0:58 DJ: “Some say that she’s one of the greatest female boxers of all time. I disagree. I say she’s one of the greatest boxers of all time.” :dubious: Yeah…keep working on that “non-heel edge” thing, big guy. Enter Claressa Shields, who has pretty impressive boxing credentials. Not sure how this translates to a competition with no barehanded striking whatsoever, but best of luck, I guess.

Then the match begins, and it almost immediately becomes obvious that Shields was not ready for this. Like, at all. It takes her forever just to get through Iron Ascent. McMillian’s lead becomes one obstacle, then two, then three. She slows a bit at the end but makes it official while Shields is still trying to figure out Cage Crawl. And cue more leitmotif crap, because this wasn’t already unwatchable enough. :mad:

Well, I will give DJ and the announce crew credit for one thing: They understand that there are going to be blowouts and don’t try to hide or sugarcoat this fact. Unlike Matt Iseman and Akbar Gbajabiamila, who can’t jump in with a “But here comes ____!” or “This one is not over!” fast enough, they just keep plugging away and give the winner his or her due, same as any other match. I like this mature outlook, and I also like that I’ll never have to worry about DJ instituting rubberbanding/golden snitch garbage that’s the bane of so many reality shows. (I can’t even think about The Amazing Race anymore. It just brings a tear to my eye.)

1:08 Like the first season, the premiere is a double episode, so we dive right back in with the next crop of competitors. On the women’s side are Jess Weatherby (Farm! Hip replacement!) and Jaime Seeman (Babies! OB/GYN! Brutal work schedule!)

First contest is Chain Linked, which is pretty simple: Traverse across four chain-link fences, crank over a fifth, and use it to reach the victory pull-chain. Seeman has slightly better dexterity and reaches the crank first. Weatherby is unable to pick up the pace, and her fate is sealed. She still has about half a fence to go by the time Seeman takes the W.

1:18 Now the men, Blake Wright (Chocolate Milk! CHOOOCOOOLAATTEE MIIILLLKKK!!!) and Steven Shelby (Big DJ fan!) competing in Launch pad. Shelby gets one…then two…then three. Damn, are we going to see our first sweep on this on the first day? Wright is struggling badly. And then, all of a sudden, Shelby is all over the place and gets sloppy, off-the-mark kick after sloppy, off-the-mark kick. And now it’s tied up! But Shelby finally has had enough and juuust gets the fourth to fall. Man, this like some kind of best-of-seven series that one of you could possibly enlighten me about! :wink:

1:29 And on to the Godawful Acting segment of the show, some kind of chocolate milk-chugging thing. Man, they’re really flogging the chocolate milk today.

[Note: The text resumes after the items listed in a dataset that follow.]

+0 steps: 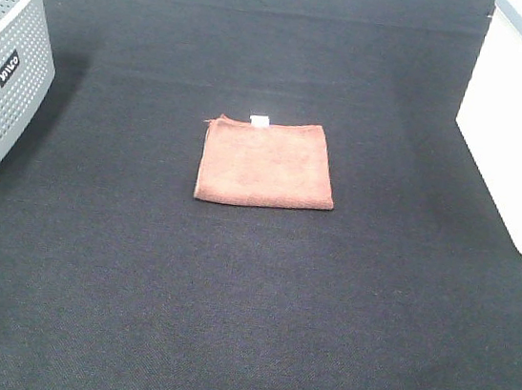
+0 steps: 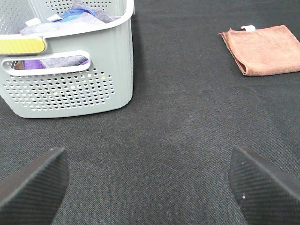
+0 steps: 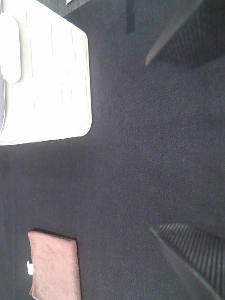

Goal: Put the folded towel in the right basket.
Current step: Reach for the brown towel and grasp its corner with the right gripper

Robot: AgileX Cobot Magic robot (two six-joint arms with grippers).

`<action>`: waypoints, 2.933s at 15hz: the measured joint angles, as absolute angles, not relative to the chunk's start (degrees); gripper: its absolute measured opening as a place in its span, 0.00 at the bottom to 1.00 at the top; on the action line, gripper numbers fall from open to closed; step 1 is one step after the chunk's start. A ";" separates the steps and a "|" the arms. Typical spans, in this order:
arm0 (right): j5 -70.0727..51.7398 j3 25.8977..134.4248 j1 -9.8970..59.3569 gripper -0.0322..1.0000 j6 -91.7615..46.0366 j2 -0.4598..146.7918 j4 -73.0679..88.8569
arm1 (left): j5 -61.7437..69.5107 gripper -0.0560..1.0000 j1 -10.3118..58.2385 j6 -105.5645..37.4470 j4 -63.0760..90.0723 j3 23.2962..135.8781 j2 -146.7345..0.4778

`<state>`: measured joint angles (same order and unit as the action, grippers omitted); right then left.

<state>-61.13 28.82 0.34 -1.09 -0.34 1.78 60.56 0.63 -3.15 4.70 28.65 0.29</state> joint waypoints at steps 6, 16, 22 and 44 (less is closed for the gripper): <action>-61.13 28.82 0.34 0.83 -1.09 -0.34 1.78 | 60.56 0.88 0.63 -3.15 4.70 28.65 0.29; -61.13 28.82 0.34 0.83 -1.09 -0.34 1.78 | 60.56 0.88 0.63 -3.15 4.70 28.65 0.29; -61.13 28.82 0.34 0.83 -1.09 -0.34 1.78 | 60.56 0.88 0.63 -3.15 4.70 28.65 0.29; -46.29 35.75 0.34 0.83 -1.20 28.76 7.10 | 60.56 0.88 0.63 -3.15 4.70 28.65 0.29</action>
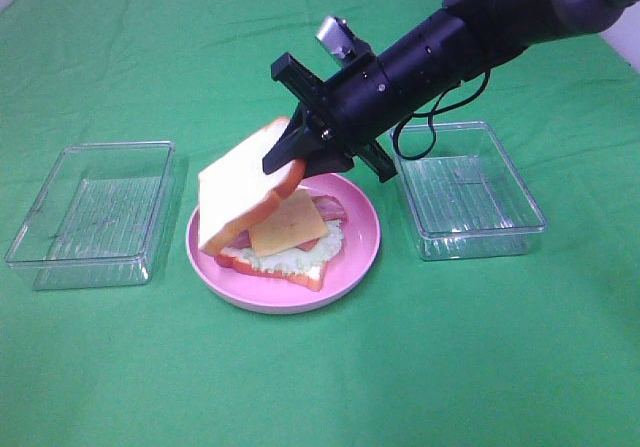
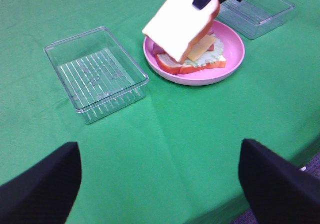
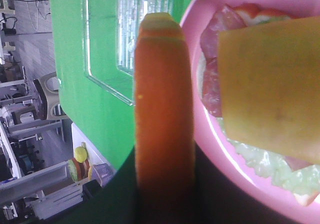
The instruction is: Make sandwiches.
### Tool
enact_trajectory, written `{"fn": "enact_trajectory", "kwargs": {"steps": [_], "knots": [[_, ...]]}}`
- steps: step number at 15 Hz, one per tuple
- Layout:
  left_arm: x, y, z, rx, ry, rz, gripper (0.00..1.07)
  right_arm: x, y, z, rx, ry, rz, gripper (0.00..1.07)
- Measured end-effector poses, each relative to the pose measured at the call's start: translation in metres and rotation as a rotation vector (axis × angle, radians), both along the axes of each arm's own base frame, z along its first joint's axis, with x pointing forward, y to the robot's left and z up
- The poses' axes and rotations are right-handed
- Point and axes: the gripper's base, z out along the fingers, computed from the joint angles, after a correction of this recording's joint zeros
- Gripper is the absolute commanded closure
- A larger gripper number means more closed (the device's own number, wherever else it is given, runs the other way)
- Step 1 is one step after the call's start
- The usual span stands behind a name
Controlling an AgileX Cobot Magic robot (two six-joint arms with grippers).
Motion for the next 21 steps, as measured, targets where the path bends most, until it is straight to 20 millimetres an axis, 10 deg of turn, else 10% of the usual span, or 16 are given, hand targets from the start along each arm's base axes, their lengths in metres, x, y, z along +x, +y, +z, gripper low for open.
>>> {"fn": "enact_trajectory", "kwargs": {"steps": [3, 7, 12, 21], "knots": [[0.000, 0.000, 0.000, 0.000, 0.000, 0.000, 0.26, 0.002, 0.000, -0.025, -0.029, 0.074, -0.029, 1.01], [0.000, 0.000, 0.000, 0.000, 0.000, 0.000, 0.26, 0.003, -0.001, -0.029, -0.053, 0.068, -0.036, 0.42], [0.000, 0.000, 0.000, 0.000, 0.000, 0.000, 0.26, -0.002, -0.013, -0.024, -0.224, -0.035, 0.077, 0.38], [0.000, 0.000, 0.000, 0.000, 0.000, 0.000, 0.26, -0.046, -0.082, 0.104, -0.705, -0.387, 0.113, 0.38]]}}
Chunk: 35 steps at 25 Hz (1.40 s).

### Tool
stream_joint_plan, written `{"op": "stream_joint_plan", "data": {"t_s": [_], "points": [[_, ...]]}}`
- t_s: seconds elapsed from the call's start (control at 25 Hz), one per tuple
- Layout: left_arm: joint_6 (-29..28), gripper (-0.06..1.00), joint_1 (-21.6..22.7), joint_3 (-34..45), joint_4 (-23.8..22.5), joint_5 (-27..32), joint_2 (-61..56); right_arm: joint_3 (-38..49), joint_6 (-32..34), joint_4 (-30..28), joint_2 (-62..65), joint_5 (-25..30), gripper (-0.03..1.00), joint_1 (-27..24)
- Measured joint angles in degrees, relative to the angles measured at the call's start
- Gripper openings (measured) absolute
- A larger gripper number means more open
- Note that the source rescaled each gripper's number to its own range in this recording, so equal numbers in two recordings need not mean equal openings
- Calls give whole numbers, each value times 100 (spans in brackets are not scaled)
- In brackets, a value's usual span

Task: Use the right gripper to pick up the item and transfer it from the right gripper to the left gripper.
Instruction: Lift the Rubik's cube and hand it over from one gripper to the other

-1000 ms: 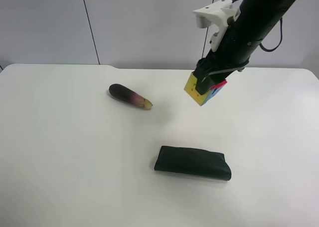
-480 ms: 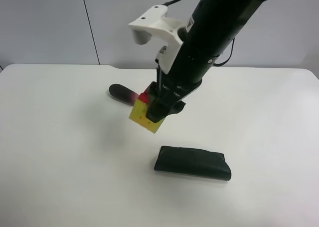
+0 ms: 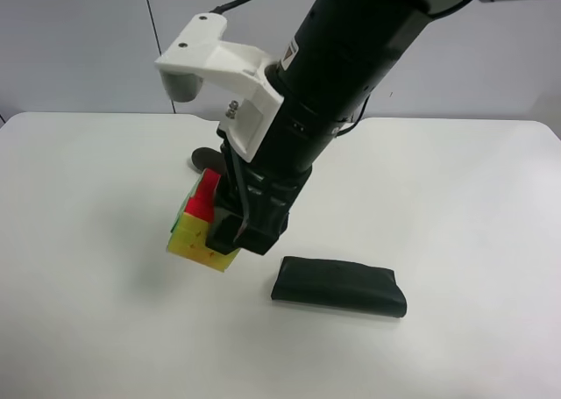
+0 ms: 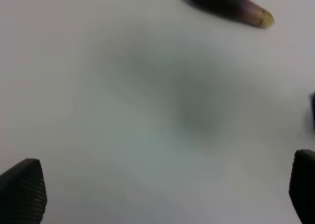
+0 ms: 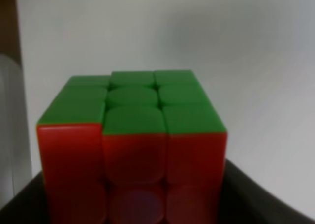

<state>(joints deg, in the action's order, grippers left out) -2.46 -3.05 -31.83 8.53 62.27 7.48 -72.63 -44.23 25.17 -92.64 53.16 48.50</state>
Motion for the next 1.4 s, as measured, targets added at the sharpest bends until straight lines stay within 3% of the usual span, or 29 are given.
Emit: {"op": "stream_joint_plan", "data": {"t_s": [0.4,0.96,1.12,1.4], "points": [[105,100,0,-700,1598,475,2399,0,-253,114,0,-266,0,197],[1116,100,0,-898,3676,295,4569,0,-841,917,0,-422,0,197],[1403,100,0,-906,4117,184,4931,0,-932,1061,0,-427,0,197],[1576,100,0,-906,4409,44,5340,0,-976,1173,0,-427,0,197]]}}
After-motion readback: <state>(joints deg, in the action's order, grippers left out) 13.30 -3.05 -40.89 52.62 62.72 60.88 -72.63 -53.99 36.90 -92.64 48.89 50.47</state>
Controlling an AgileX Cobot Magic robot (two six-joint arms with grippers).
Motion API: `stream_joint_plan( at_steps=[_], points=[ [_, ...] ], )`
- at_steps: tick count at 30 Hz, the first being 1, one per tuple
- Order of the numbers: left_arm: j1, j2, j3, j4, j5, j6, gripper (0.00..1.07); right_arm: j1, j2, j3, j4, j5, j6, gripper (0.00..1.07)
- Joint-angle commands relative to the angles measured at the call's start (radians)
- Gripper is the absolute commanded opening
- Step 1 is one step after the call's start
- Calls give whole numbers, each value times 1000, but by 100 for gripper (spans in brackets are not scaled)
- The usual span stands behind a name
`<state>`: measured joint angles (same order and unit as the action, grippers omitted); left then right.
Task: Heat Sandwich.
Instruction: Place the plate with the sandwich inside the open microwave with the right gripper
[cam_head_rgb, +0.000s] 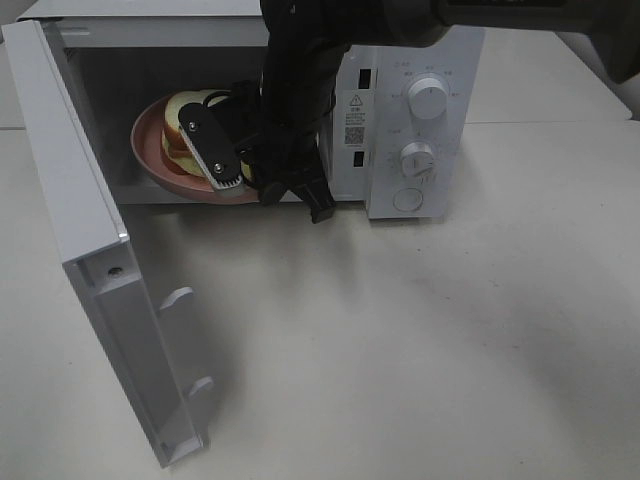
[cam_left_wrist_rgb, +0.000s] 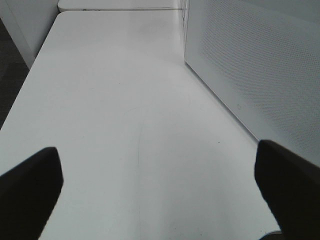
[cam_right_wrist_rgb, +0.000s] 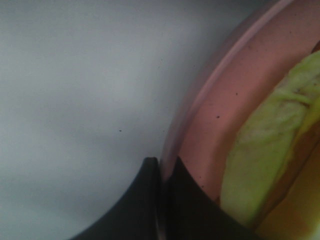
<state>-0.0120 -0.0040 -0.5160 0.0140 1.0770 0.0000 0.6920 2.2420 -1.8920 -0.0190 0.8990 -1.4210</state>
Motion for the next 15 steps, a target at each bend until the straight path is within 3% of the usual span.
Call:
stream_joint_plan(
  at_steps=[1,15],
  points=[
    [2,-19,0,2,-10,0,100,-6,14,-41,-8,-6,25,0],
    [2,-19,0,2,-10,0,100,-47,114,-201,-35,8,74,0]
  ],
)
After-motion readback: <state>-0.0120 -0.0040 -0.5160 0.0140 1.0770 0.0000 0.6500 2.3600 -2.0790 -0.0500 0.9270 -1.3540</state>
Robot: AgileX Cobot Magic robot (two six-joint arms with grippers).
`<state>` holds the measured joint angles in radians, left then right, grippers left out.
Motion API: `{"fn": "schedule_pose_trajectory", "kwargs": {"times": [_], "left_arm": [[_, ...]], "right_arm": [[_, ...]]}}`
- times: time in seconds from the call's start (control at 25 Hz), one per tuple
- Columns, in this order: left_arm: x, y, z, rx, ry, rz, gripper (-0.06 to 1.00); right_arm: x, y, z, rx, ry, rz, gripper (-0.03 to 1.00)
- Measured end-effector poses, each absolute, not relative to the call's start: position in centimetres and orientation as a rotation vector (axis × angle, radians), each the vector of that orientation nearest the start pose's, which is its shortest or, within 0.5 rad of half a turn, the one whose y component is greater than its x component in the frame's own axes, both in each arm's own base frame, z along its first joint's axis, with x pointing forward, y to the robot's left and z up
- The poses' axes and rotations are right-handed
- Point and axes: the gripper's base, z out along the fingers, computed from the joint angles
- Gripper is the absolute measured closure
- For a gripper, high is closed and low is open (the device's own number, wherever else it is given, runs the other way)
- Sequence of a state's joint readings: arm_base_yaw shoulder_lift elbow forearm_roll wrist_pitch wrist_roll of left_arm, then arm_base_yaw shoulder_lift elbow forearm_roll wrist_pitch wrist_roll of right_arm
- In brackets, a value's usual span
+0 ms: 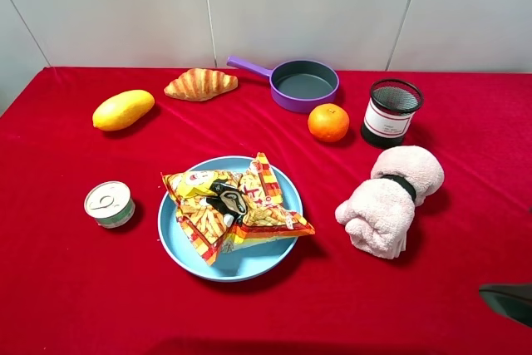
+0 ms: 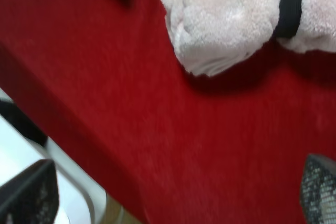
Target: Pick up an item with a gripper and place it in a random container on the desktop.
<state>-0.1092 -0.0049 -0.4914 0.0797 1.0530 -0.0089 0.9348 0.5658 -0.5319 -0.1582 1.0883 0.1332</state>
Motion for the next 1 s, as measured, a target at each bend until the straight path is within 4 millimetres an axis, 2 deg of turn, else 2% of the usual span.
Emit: {"fn": "schedule_pose_trajectory", "kwargs": {"times": [0.72,1.0], "left_arm": [[-0.4,0.7,27.6,0.099,2.035,0.021,-0.05],[-0.4,0.7,27.6,0.099,2.035,0.021,-0.05]], "right_arm": [[2.8,1.8,27.7,-0.888,2.074,0.39,0.28],[1.6,-0.4,28.1,-0.692,1.98,0.402,0.28]]}}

1:30 Time for another spirited round of Over The Edge. Wright battles his damn heart out, but it just isn’t enough. Shelby scores the first tuwoe of the season. (Toowhoa. Tieuweaux. You get the picture.)

1:35 Now the ladies have the stage all to themselves. Next up is Kick Out. The contestants, hanging from horizontal bars, must slam their feet into heavy pistons to drive them completely through, then hammer the center piston to victory. That one’s shared by both contestants, so there’s the potential for a long duel situation like in Herculean Pull.

Seeman gets good momentum on her swings and promptly finishes off her first piston, while Weatherby…doesn’t, making lots of little taps which do nothing. Honest to god, she’s reminding me of Wile E. Coyote. Seeman’s slowed a bit, but she still manages to get her second piston in, while Weatherby has barely budged her first. DJ notes that she’s only using her right leg…uh oh. Fortunately, it doesn’t look serious, and she’s using both legs on the all-important center piston. Weatherby is toast; she can barely maintain her grip on the bar now. All that remains is for Seeman to not self-destruct and calmly make it official…and she does. She looks more relieved than anything.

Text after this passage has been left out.